TASK TO CARRY OUT: Word-for-word repetition of the records below is needed, but only from the line holding "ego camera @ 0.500" through the final line, with pictures excluded.

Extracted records
<<<<

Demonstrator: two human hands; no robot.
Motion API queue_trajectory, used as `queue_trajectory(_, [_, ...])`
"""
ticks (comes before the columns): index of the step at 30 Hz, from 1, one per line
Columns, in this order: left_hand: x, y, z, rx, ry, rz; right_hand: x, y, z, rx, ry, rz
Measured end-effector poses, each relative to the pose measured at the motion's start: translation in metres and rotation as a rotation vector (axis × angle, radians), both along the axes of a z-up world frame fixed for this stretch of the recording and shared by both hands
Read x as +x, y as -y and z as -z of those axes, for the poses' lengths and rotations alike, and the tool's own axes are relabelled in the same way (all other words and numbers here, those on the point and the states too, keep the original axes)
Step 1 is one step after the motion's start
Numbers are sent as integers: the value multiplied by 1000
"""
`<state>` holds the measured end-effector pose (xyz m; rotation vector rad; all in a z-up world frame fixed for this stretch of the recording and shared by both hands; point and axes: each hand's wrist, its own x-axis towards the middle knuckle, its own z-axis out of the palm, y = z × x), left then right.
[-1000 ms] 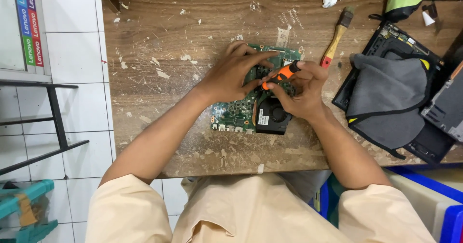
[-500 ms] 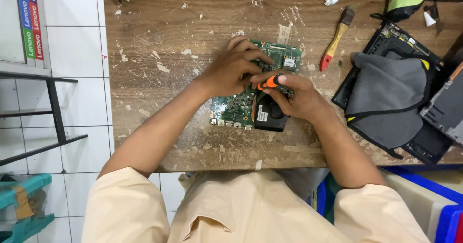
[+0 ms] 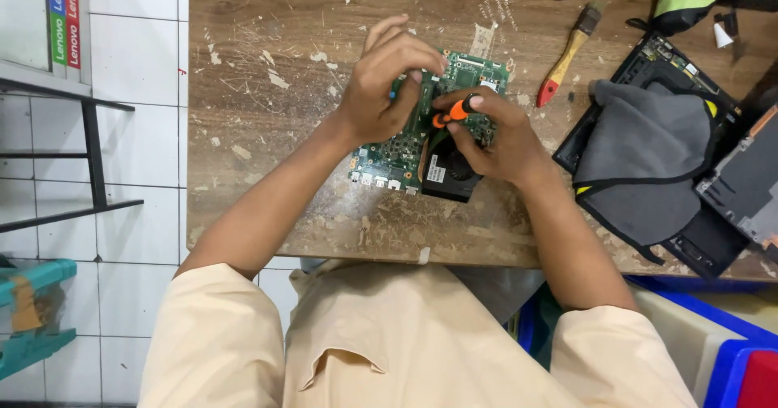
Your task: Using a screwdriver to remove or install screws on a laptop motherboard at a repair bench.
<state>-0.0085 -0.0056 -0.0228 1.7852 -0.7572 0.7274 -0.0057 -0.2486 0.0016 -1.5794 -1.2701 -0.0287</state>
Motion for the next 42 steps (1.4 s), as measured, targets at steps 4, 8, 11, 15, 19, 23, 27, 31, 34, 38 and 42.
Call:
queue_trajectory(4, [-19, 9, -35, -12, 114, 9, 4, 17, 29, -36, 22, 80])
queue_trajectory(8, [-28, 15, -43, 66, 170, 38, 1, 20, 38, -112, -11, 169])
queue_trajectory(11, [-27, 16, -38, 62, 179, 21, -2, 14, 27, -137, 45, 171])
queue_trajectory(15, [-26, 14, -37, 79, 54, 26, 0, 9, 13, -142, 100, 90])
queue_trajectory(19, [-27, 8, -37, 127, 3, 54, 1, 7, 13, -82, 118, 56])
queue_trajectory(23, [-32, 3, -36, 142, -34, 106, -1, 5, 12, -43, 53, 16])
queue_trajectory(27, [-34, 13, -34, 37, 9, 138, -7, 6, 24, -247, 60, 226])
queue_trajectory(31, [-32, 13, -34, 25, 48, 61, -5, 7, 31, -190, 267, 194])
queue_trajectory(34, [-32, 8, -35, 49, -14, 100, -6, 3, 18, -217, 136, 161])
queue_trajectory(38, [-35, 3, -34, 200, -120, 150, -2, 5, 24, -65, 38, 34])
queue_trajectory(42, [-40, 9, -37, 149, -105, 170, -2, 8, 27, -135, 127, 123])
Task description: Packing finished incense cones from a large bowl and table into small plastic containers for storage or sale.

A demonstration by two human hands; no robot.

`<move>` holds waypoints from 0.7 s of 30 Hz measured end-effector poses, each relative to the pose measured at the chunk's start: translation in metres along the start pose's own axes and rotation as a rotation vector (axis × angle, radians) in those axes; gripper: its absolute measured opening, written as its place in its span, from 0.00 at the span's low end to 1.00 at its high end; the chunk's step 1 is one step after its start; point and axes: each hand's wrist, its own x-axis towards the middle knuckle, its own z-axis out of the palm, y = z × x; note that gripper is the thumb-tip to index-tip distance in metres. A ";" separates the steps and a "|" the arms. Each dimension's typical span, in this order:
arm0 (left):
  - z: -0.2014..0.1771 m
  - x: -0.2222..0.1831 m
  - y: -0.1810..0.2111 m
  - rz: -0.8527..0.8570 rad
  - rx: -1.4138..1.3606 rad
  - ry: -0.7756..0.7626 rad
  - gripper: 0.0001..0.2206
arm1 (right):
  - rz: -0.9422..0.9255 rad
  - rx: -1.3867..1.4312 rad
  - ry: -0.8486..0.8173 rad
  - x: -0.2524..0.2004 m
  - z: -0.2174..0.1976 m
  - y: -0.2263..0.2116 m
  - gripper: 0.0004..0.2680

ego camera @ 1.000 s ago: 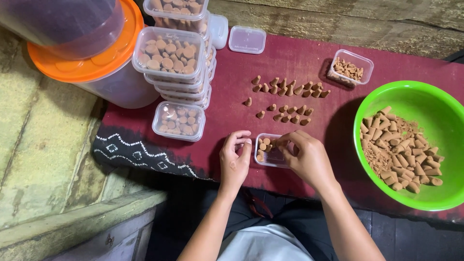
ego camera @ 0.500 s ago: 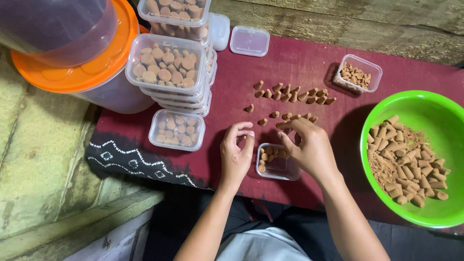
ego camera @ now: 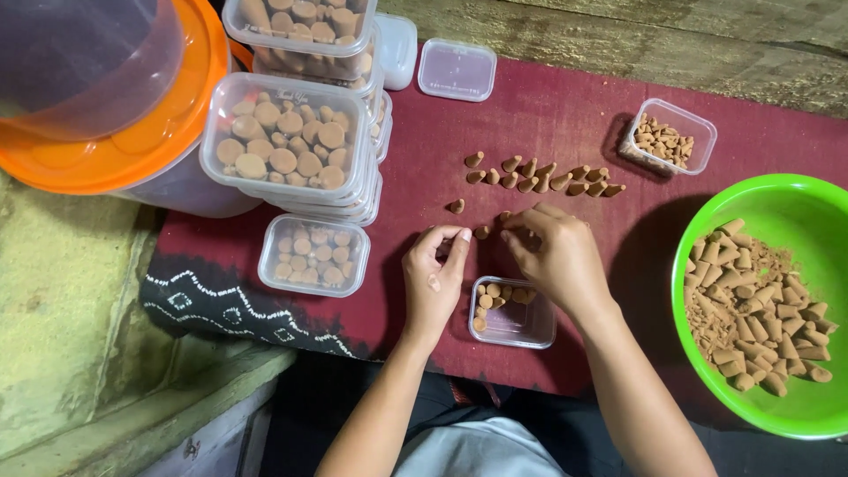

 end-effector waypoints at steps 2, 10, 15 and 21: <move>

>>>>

YOUR SOLUTION:
ego camera @ 0.500 s ago: 
ego camera @ now: 

 end-effector waypoints at steps 2, 10, 15 and 21: <move>

This exercise has now been finished.